## Dataset excerpt
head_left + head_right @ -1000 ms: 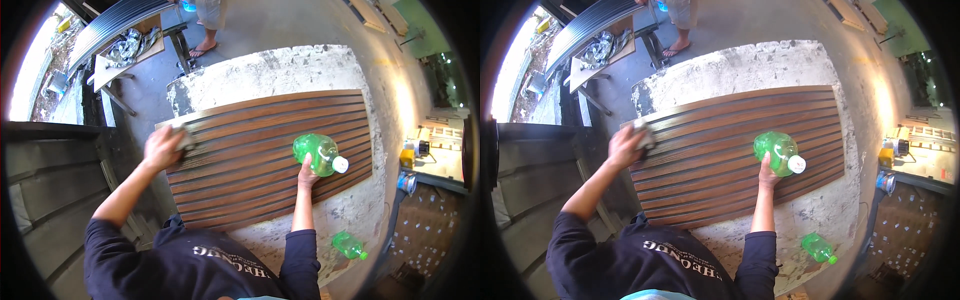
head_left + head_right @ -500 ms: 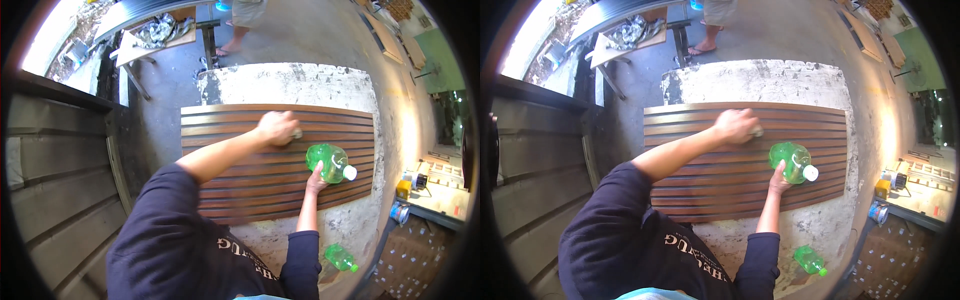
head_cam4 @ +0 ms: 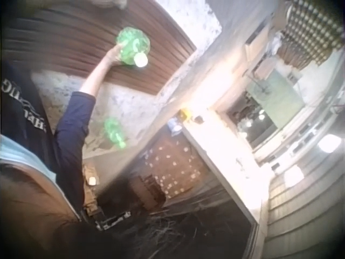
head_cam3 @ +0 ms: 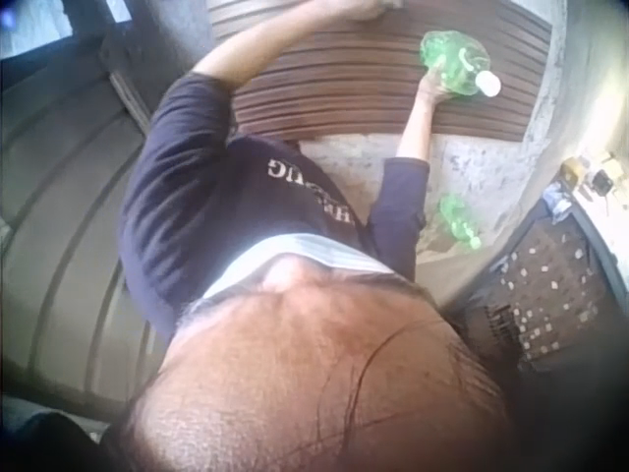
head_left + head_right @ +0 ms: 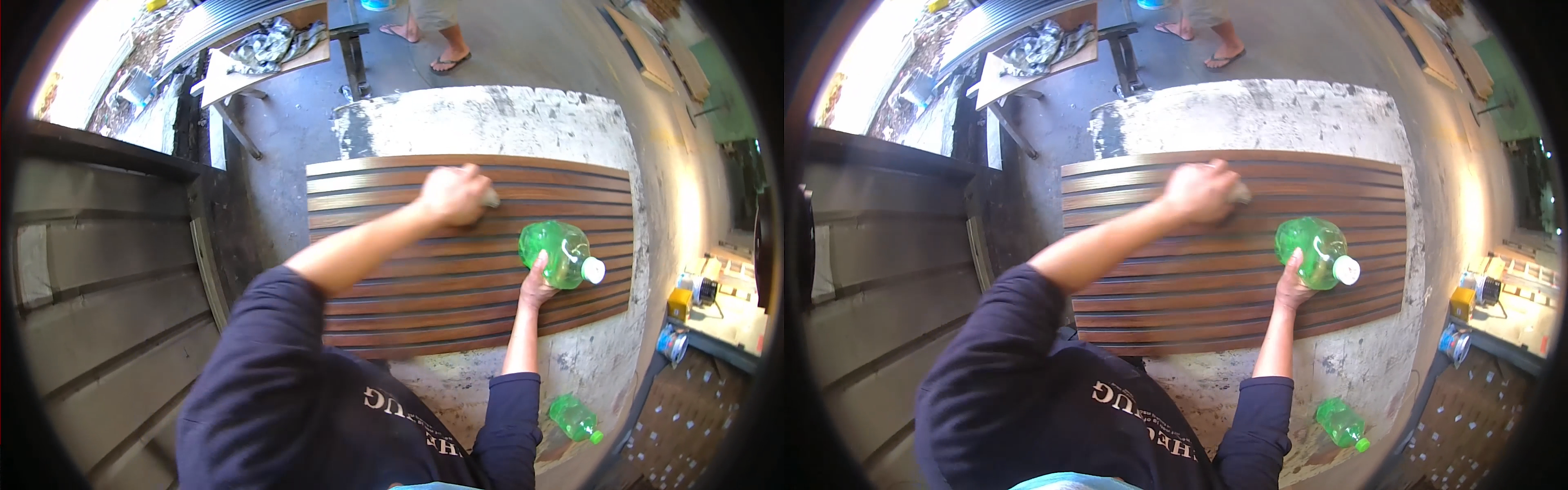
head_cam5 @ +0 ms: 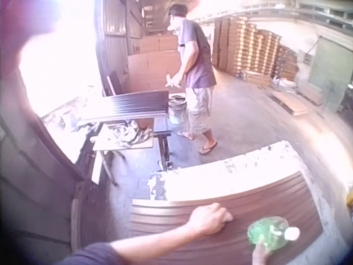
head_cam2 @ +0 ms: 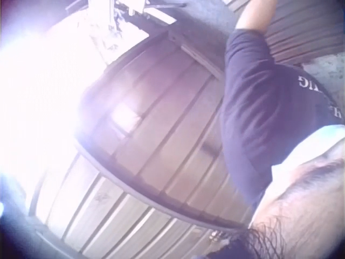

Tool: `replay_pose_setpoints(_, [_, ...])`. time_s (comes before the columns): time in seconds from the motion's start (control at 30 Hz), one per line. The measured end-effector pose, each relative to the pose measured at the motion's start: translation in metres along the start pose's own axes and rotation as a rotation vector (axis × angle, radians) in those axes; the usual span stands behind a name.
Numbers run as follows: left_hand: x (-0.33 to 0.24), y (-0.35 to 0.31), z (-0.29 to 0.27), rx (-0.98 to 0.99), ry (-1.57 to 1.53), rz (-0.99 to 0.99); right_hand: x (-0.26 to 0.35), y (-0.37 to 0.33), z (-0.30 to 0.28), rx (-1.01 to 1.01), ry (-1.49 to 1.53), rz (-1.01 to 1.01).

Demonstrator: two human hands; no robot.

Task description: The person applies liquid from a plastic bottle onto a wooden slatted panel and wipes the surface with a cloth.

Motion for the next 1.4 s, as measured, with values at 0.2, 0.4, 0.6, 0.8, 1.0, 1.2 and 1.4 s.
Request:
replay_pose_setpoints(0.2, [0.055, -0.125, -0.012, -0.250, 0.020, 0.062, -0.016, -0.004, -0.008, -0.034, 0.029, -0.022])
replay_pose_setpoints(0.4, [0.103, -0.192, -0.051, 0.040, 0.101, -0.055, -0.008, -0.004, -0.008, -0.039, -0.003, -0.046])
replay_pose_setpoints(0.6, [0.011, -0.037, -0.004, -0.041, -0.038, 0.153, 0.002, -0.003, -0.001, -0.047, 0.039, 0.001])
replay_pose_setpoints(0.8, [0.009, -0.050, -0.003, 0.065, -0.065, 0.092, -0.007, -0.006, -0.015, -0.043, 0.034, 0.023])
replay_pose_setpoints(1.0, [0.114, -0.178, -0.061, 0.163, 0.013, -0.263, -0.009, -0.003, -0.006, -0.060, 0.097, -0.015])
replay_pose_setpoints(1.2, [0.042, -0.066, -0.019, 0.165, -0.063, -0.029, -0.001, -0.003, -0.005, 0.009, 0.062, -0.040])
replay_pose_setpoints(1.4, [-0.060, 0.056, 0.027, 0.157, -0.132, 0.066, -0.009, -0.006, 0.004, -0.046, -0.005, -0.054])
Point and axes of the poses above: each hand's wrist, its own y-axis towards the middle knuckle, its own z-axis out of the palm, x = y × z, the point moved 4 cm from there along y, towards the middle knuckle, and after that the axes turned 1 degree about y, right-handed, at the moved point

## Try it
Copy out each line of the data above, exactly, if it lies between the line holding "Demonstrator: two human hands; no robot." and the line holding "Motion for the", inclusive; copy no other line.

## Reply to the task
Demonstrator: two human hands; no robot.

Task description: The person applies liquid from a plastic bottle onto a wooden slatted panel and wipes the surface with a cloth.

Motion for the next 1.4 s, as measured, with values at 0.2, 0.4, 0.6, 0.8, 1.0, 1.2 and 1.4 s.

Nothing else is needed for the answer.